== Data for analysis

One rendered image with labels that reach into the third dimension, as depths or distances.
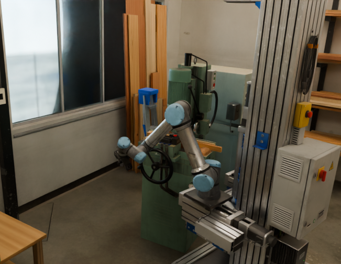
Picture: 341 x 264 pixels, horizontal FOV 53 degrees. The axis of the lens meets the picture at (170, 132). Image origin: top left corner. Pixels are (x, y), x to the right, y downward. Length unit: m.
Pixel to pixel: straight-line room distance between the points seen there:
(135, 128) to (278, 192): 2.54
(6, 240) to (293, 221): 1.69
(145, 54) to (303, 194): 3.02
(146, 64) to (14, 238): 2.78
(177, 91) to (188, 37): 2.70
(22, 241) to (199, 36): 3.79
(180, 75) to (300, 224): 1.35
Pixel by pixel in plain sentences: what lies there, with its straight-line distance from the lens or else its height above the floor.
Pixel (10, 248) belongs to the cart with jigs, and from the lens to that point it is 2.35.
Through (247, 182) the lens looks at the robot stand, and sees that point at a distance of 2.17.
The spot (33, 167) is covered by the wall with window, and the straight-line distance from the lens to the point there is 3.61.
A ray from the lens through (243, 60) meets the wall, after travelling 4.94.
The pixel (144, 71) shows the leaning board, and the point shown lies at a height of 1.24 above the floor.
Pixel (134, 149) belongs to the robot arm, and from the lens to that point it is 2.12.
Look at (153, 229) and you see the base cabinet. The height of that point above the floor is 0.13.
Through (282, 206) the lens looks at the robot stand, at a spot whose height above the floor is 0.91.
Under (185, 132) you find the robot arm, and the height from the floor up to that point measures 1.26.
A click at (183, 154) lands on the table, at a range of 2.67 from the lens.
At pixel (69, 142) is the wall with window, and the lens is 3.84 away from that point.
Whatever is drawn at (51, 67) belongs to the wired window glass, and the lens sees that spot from 3.62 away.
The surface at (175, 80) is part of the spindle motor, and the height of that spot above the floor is 1.43.
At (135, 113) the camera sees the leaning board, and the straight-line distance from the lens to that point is 4.17.
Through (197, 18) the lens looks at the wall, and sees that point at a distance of 5.23.
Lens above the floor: 1.85
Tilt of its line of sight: 18 degrees down
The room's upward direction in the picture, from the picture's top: 3 degrees clockwise
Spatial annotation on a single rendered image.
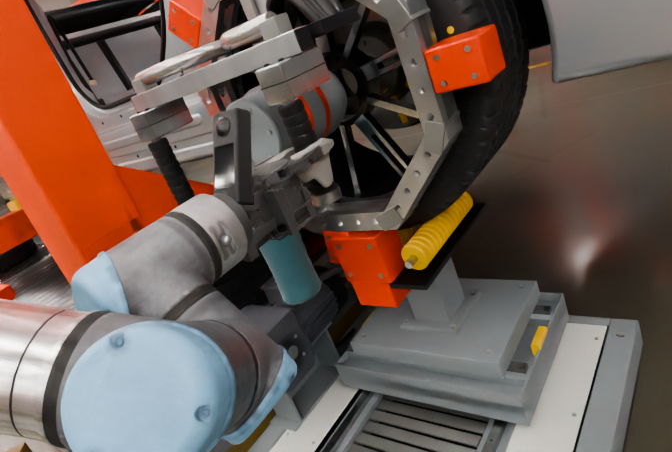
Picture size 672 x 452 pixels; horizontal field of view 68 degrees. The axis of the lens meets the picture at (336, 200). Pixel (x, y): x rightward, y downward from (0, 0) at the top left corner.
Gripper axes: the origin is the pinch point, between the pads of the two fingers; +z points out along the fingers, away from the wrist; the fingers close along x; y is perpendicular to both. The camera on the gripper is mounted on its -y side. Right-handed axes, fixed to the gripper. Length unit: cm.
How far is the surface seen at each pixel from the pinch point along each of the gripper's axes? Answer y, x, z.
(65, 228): 4, -61, -13
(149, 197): 7, -62, 7
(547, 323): 67, 6, 46
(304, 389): 74, -55, 17
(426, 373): 68, -17, 25
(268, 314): 42, -45, 11
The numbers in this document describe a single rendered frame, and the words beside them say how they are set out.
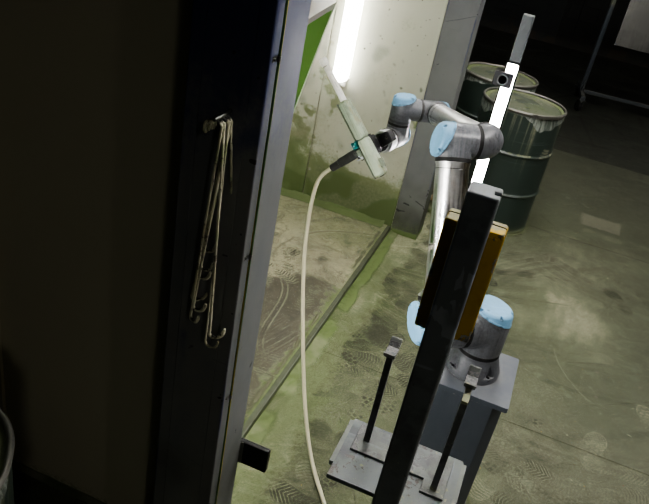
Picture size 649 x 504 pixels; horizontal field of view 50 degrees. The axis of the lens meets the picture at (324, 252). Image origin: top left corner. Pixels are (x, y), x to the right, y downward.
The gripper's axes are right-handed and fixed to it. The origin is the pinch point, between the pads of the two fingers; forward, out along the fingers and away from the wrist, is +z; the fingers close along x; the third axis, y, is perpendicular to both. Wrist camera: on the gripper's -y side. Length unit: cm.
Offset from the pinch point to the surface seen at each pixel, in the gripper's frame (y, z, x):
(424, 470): -32, 86, -86
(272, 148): -47, 102, 2
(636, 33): 34, -658, 13
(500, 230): -86, 98, -33
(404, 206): 99, -169, -34
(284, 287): 118, -53, -42
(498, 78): -23, -93, 5
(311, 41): 3.4, -7.6, 45.6
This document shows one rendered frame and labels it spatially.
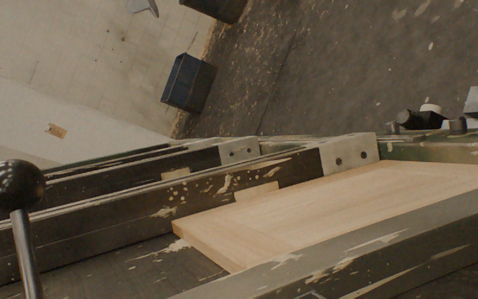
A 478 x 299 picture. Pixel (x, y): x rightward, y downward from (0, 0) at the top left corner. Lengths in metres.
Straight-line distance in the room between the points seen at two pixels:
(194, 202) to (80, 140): 3.92
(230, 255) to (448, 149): 0.41
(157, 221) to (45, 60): 5.33
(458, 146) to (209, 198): 0.38
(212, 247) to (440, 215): 0.23
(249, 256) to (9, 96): 4.19
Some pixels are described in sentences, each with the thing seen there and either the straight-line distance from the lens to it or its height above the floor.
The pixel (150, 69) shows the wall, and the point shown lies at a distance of 6.00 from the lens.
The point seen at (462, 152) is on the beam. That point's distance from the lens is 0.72.
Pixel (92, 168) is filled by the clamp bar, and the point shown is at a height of 1.28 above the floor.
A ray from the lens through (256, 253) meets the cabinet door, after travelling 0.44.
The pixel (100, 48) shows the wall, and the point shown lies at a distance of 5.94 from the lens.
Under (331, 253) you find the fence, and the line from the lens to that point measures 0.35.
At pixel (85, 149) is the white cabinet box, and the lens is 4.56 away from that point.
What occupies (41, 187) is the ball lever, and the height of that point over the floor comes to 1.42.
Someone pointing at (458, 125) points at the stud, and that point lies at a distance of 0.79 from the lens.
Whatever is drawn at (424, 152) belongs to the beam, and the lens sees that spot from 0.77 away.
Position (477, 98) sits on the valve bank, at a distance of 0.94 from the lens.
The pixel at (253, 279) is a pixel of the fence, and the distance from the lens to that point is 0.33.
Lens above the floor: 1.43
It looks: 23 degrees down
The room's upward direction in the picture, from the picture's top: 69 degrees counter-clockwise

====

_Activity_
Leaving out any images, restate every record word for word.

_Answer for this exercise_
One rendered image with labels that reach into the third dimension, as depths or distances.
Picture: 341 x 264 pixels, horizontal FOV 53 degrees. The axis of the lens meets the picture at (170, 132). Image origin: top left corner. Pixels are (x, y), x to the right, y downward. Length unit: m.
Pixel to pixel: straight-line room distance between the points seen there:
(135, 128) to (278, 192): 2.54
(6, 240) to (293, 221): 1.69
(145, 54) to (303, 194): 3.02
(146, 64) to (14, 238): 2.78
(177, 91) to (188, 37): 2.70
(22, 241) to (199, 36): 3.79
(180, 75) to (300, 224): 1.35
Pixel by pixel in plain sentences: what lies there, with its straight-line distance from the lens or else its height above the floor.
Pixel (10, 248) belongs to the cart with jigs, and from the lens to that point it is 2.35.
Through (247, 182) the lens looks at the robot stand, and sees that point at a distance of 2.17.
The spot (33, 167) is covered by the wall with window, and the straight-line distance from the lens to the point there is 3.61.
A ray from the lens through (243, 60) meets the wall, after travelling 4.94.
The pixel (144, 71) shows the leaning board, and the point shown lies at a height of 1.24 above the floor.
Pixel (134, 149) belongs to the robot arm, and from the lens to that point it is 2.12.
Look at (153, 229) and you see the base cabinet. The height of that point above the floor is 0.13.
Through (282, 206) the lens looks at the robot stand, at a spot whose height above the floor is 0.91.
Under (185, 132) you find the robot arm, and the height from the floor up to that point measures 1.26.
A click at (183, 154) lands on the table, at a range of 2.67 from the lens.
At pixel (69, 142) is the wall with window, and the lens is 3.84 away from that point.
Whatever is drawn at (51, 67) belongs to the wired window glass, and the lens sees that spot from 3.62 away.
The surface at (175, 80) is part of the spindle motor, and the height of that spot above the floor is 1.43.
At (135, 113) the camera sees the leaning board, and the straight-line distance from the lens to that point is 4.17.
Through (197, 18) the lens looks at the wall, and sees that point at a distance of 5.23.
Lens above the floor: 1.85
Tilt of its line of sight: 18 degrees down
The room's upward direction in the picture, from the picture's top: 3 degrees clockwise
Spatial annotation on a single rendered image.
Picture size 672 x 452 pixels; horizontal field of view 68 degrees. The axis of the lens meets the picture at (336, 200). Pixel (x, y): x rightward, y downward from (0, 0) at the top left corner.
Gripper axes: the origin is the pinch point, between the pads of the two fingers; +z points out along the fingers, away from the wrist; the fingers close along x; y is perpendicular to both. The camera on the gripper is mounted on its -y side. Right-handed axes, fixed to the gripper. Length unit: cm.
How far is the surface seen at each pixel from the pinch point along each of the gripper's axes? Answer y, x, z.
(65, 228): 4, -61, -13
(149, 197): 7, -62, 7
(547, 323): 67, 6, 46
(304, 389): 74, -55, 17
(426, 373): 68, -17, 25
(268, 314): 42, -45, 11
The numbers in this document describe a single rendered frame, and the words beside them say how they are set out.
Picture size 649 x 504 pixels; horizontal field of view 50 degrees. The axis of the lens meets the picture at (324, 252). Image origin: top left corner. Pixels are (x, y), x to the right, y downward.
The gripper's axes are right-handed and fixed to it. The origin is the pinch point, between the pads of the two fingers; forward, out along the fingers and away from the wrist, is +z; the fingers close along x; the third axis, y, is perpendicular to both. Wrist camera: on the gripper's -y side. Length unit: cm.
Offset from the pinch point to the surface seen at each pixel, in the gripper's frame (y, z, x):
(424, 470): -32, 86, -86
(272, 148): -47, 102, 2
(636, 33): 34, -658, 13
(500, 230): -86, 98, -33
(404, 206): 99, -169, -34
(284, 287): 118, -53, -42
(498, 78): -23, -93, 5
(311, 41): 3.4, -7.6, 45.6
This document shows one rendered frame and labels it spatially.
A 478 x 299 picture. Pixel (x, y): x rightward, y downward from (0, 0) at the top left corner. Lengths in metres.
Straight-line distance in the room between the points seen at two pixels:
(194, 202) to (80, 140): 3.92
(230, 255) to (448, 149): 0.41
(157, 221) to (45, 60): 5.33
(458, 146) to (209, 198): 0.38
(212, 247) to (440, 215): 0.23
(249, 256) to (9, 96): 4.19
Some pixels are described in sentences, each with the thing seen there and either the straight-line distance from the lens to it or its height above the floor.
The pixel (150, 69) shows the wall, and the point shown lies at a distance of 6.00 from the lens.
The point seen at (462, 152) is on the beam. That point's distance from the lens is 0.72.
Pixel (92, 168) is filled by the clamp bar, and the point shown is at a height of 1.28 above the floor.
A ray from the lens through (256, 253) meets the cabinet door, after travelling 0.44.
The pixel (100, 48) shows the wall, and the point shown lies at a distance of 5.94 from the lens.
Under (331, 253) you find the fence, and the line from the lens to that point measures 0.35.
At pixel (85, 149) is the white cabinet box, and the lens is 4.56 away from that point.
What occupies (41, 187) is the ball lever, and the height of that point over the floor comes to 1.42.
Someone pointing at (458, 125) points at the stud, and that point lies at a distance of 0.79 from the lens.
Whatever is drawn at (424, 152) belongs to the beam, and the lens sees that spot from 0.77 away.
Position (477, 98) sits on the valve bank, at a distance of 0.94 from the lens.
The pixel at (253, 279) is a pixel of the fence, and the distance from the lens to that point is 0.33.
Lens above the floor: 1.43
It looks: 23 degrees down
The room's upward direction in the picture, from the picture's top: 69 degrees counter-clockwise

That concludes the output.